‘We have the most exuberant, ecstatic, even crazy investor behavior in the history of the U.S. stock market,’ Jeremy Grantham said.

Jeremy Grantham, co-founder of money manager GMO, has been saying for several years that U.S. stocks are in a bubble, and he’s not changing his tune now.

The 83-year-old investor, who correctly predicted the stock bubbles of 2000 and 2007, says that now, it’s not just stocks that are in a bubble. So are bonds, real estate and commodities.

As for stocks, “we have the most exuberant, ecstatic, even crazy investor behavior in the history of the U.S. stock market,” Grantham wrote in a commentary.

“The U.S. market today has, in my opinion, the greatest buy-in ever to the idea that stocks only go up, which is surely the real essence of a bubble.”

As for real estate, “we are indeed participating in the broadest and most extreme global real estate bubble in history,” Grantham said.

“Today houses in the U.S. are at the highest multiple of family income ever, after a record 20% gain last year, ahead even of the disastrous housing bubble of 2006.” To be sure, that multiple is even higher in Canada, Australia, the U.K., and “especially” China, Grantham said.

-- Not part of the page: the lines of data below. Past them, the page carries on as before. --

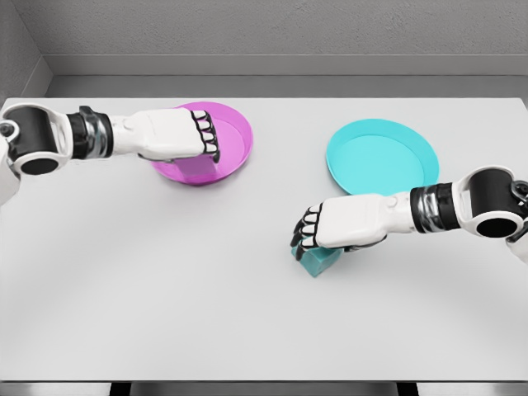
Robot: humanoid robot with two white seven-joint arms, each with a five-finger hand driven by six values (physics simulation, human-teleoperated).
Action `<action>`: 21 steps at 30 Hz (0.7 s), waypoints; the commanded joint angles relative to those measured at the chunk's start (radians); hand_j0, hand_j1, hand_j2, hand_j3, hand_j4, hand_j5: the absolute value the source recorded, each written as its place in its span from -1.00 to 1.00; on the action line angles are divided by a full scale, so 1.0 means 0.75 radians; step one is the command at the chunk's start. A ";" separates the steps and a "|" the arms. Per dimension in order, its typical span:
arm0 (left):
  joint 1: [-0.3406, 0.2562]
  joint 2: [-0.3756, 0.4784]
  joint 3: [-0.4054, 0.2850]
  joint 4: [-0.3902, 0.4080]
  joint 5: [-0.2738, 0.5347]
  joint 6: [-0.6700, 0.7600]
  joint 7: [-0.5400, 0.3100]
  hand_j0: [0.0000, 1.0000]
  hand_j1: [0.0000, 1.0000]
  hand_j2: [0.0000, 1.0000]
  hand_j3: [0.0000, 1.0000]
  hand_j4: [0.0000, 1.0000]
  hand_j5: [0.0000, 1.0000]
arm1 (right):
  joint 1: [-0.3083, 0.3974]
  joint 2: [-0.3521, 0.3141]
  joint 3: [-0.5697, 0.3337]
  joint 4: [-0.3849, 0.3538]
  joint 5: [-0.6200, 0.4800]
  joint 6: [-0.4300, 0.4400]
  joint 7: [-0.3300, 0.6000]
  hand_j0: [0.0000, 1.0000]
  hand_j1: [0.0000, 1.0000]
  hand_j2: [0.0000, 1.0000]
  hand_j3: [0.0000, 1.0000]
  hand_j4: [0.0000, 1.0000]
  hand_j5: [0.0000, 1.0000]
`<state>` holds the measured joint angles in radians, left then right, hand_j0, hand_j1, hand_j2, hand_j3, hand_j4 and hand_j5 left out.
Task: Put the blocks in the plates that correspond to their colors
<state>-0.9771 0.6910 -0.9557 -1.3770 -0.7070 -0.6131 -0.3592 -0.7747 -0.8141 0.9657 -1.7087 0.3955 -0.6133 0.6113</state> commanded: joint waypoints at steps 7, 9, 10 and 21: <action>-0.004 -0.130 0.076 0.257 0.004 0.003 -0.012 0.13 0.13 0.13 0.13 0.13 0.13 | 0.008 0.010 0.007 0.002 -0.006 0.003 -0.001 0.35 0.35 0.35 0.35 0.35 0.35; -0.004 -0.160 0.076 0.290 0.004 0.003 -0.012 0.23 0.23 0.23 0.23 0.23 0.23 | 0.010 0.012 0.009 0.004 -0.006 0.003 -0.001 0.36 0.36 0.36 0.36 0.36 0.36; -0.004 -0.181 0.076 0.331 0.004 0.003 -0.014 0.27 0.27 0.27 0.27 0.27 0.27 | 0.012 0.012 0.011 0.012 -0.006 0.003 -0.001 0.38 0.38 0.38 0.38 0.38 0.38; -0.004 -0.193 0.080 0.382 0.039 0.003 -0.010 1.00 1.00 1.00 1.00 1.00 1.00 | 0.016 0.010 -0.046 0.055 -0.010 0.003 -0.001 0.18 0.18 0.18 0.18 0.18 0.18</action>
<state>-0.9802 0.5456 -0.8976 -1.0926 -0.6874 -0.6126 -0.3672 -0.7624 -0.8052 0.9492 -1.6738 0.3919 -0.6122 0.6100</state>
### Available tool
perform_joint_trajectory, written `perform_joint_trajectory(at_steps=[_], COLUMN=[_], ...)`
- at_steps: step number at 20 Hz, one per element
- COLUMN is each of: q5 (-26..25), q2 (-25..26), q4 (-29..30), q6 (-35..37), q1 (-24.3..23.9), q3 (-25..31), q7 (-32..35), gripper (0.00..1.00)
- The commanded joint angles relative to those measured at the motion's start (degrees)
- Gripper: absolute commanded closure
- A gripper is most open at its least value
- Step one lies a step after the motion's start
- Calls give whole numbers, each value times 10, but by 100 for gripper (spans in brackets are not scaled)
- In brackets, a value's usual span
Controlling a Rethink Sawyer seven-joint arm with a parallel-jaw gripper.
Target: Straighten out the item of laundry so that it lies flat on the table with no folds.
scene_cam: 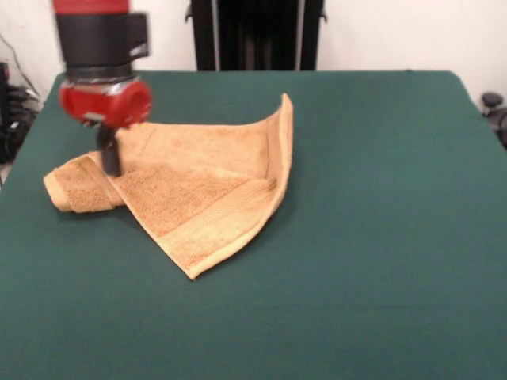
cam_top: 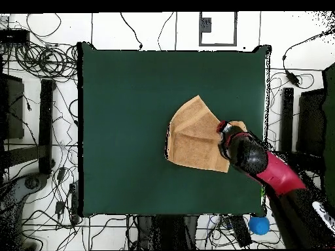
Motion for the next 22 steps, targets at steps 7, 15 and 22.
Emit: perform_joint_trajectory(at_steps=[7,15,22], q5=[-65,-58,-50], q2=[151,142,128], q4=[-112,-124,-121], q6=[-239,-229,-204], q1=[37,44,54], q3=[28,27,32], q7=[86,77,80], gripper=[100,100,100])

When it comes to fixed income, “we have the highest-priced bond markets in the U.S. and most other countries around the world, and the lowest rates, of course, that go with them, that human history has ever seen,” Grantham said.

On the commodities front, “we have broadly overpriced, or above trend, commodities including oil and most of the important metals,” Grantham said.

A combination of deflating asset prices and still-rising commodity prices could produce the “ultimate pincer attack on the economy and is all but guaranteed to lead to major economic pain,” Grantham said.